Content starts
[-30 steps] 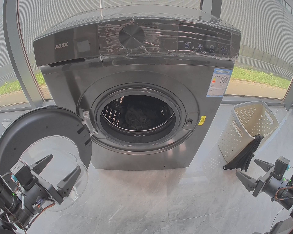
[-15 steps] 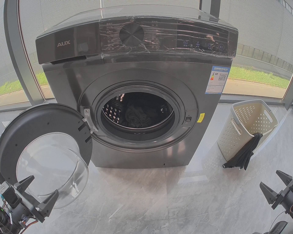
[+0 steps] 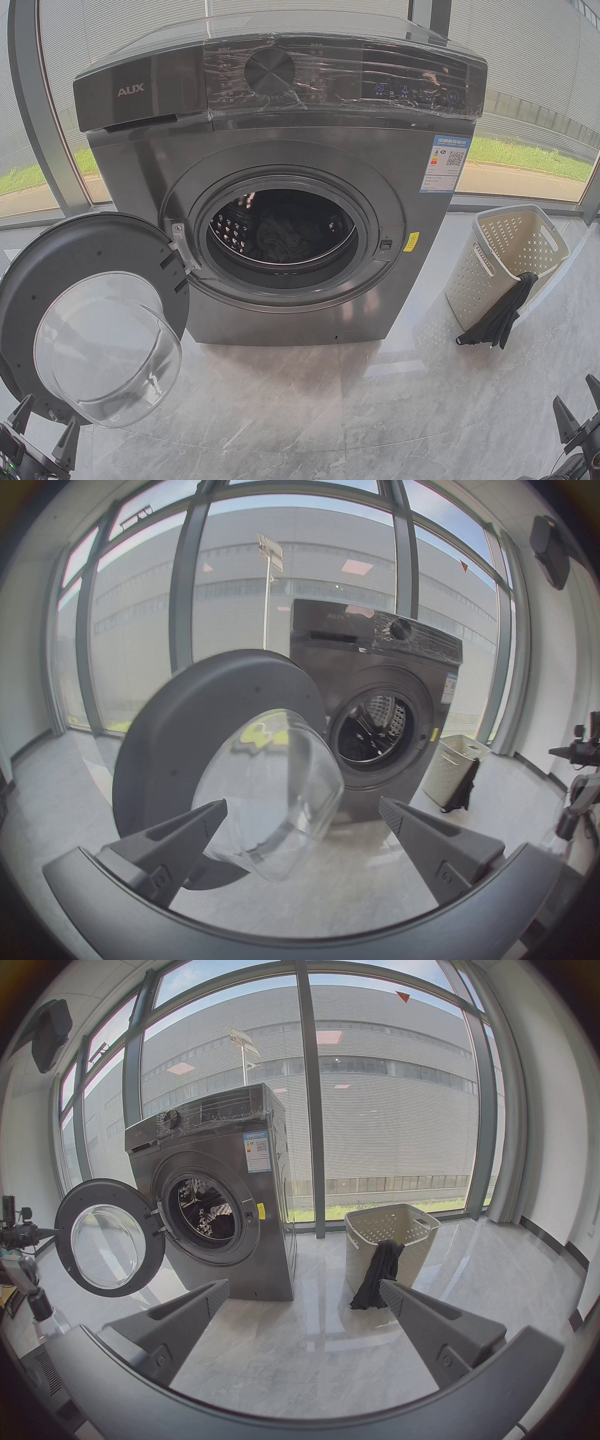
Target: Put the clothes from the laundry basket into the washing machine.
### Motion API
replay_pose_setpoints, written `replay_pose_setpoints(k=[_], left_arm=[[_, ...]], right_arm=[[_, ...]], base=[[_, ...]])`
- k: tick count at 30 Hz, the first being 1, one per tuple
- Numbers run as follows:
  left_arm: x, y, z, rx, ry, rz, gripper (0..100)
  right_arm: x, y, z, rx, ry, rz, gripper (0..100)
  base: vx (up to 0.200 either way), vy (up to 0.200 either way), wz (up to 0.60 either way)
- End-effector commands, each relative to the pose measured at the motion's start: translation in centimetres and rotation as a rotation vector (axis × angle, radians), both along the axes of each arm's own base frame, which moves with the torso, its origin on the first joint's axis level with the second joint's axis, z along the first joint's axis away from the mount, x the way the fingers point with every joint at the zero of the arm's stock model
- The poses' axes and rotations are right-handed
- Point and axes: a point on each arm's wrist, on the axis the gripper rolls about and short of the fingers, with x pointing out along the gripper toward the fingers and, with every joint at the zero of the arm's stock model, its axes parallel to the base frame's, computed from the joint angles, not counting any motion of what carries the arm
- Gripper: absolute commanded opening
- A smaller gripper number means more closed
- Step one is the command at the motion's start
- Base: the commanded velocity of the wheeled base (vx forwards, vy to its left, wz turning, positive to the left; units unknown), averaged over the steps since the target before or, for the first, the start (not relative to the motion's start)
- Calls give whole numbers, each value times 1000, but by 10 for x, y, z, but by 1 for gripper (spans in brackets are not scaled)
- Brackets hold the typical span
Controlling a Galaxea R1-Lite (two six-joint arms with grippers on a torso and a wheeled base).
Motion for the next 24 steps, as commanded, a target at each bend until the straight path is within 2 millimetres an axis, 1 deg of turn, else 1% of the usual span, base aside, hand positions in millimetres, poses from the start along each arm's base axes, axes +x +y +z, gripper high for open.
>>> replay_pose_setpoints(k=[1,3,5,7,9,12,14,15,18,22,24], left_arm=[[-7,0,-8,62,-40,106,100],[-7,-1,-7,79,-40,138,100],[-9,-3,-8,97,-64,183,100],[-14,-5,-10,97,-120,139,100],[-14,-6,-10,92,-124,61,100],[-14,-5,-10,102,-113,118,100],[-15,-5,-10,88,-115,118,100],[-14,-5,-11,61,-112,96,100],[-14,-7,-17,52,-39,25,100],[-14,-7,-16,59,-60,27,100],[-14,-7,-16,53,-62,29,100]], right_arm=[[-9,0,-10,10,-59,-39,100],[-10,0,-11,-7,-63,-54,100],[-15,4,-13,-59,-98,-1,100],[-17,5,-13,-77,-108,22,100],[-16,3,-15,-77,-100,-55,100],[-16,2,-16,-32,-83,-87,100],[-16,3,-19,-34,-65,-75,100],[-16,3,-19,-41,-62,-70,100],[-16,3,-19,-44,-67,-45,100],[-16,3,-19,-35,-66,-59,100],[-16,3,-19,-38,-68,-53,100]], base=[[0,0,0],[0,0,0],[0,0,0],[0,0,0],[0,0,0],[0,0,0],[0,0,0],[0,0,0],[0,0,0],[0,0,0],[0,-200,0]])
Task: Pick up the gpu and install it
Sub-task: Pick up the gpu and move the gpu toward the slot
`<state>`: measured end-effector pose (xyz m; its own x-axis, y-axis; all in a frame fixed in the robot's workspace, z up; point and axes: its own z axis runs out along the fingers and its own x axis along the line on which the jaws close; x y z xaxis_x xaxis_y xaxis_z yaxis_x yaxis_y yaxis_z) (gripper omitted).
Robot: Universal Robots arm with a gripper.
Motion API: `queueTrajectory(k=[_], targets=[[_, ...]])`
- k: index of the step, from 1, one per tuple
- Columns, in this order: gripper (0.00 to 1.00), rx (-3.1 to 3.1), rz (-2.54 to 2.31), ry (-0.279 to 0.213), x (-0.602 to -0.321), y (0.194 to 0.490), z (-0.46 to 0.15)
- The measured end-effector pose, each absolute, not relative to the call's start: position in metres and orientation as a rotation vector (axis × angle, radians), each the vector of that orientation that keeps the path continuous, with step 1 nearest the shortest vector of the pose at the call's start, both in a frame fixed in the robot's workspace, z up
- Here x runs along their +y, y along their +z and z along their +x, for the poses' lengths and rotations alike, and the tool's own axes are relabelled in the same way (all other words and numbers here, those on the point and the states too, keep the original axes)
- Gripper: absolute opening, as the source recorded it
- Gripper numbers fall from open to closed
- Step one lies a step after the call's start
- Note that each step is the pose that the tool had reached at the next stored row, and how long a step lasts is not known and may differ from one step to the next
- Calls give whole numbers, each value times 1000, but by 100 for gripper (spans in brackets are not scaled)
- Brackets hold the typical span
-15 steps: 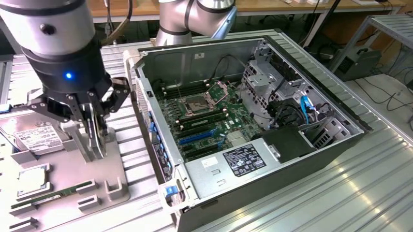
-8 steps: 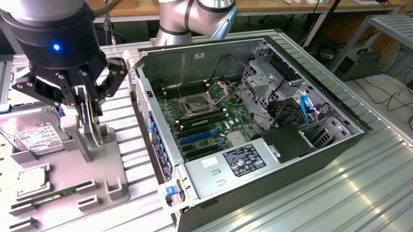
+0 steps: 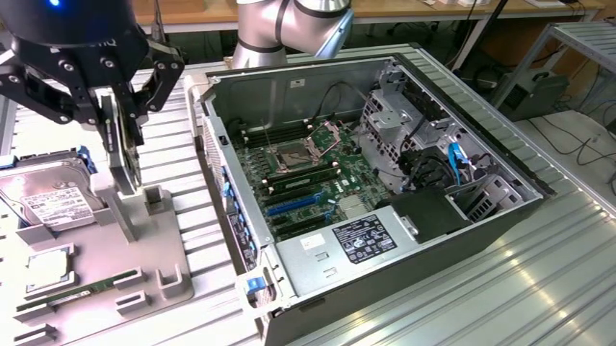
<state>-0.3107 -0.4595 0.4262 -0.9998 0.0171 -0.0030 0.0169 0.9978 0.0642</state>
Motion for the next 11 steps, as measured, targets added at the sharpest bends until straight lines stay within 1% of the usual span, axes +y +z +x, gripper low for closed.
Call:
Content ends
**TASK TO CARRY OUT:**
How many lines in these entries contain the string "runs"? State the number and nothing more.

**ANSWER TO THE EXERCISE:**
2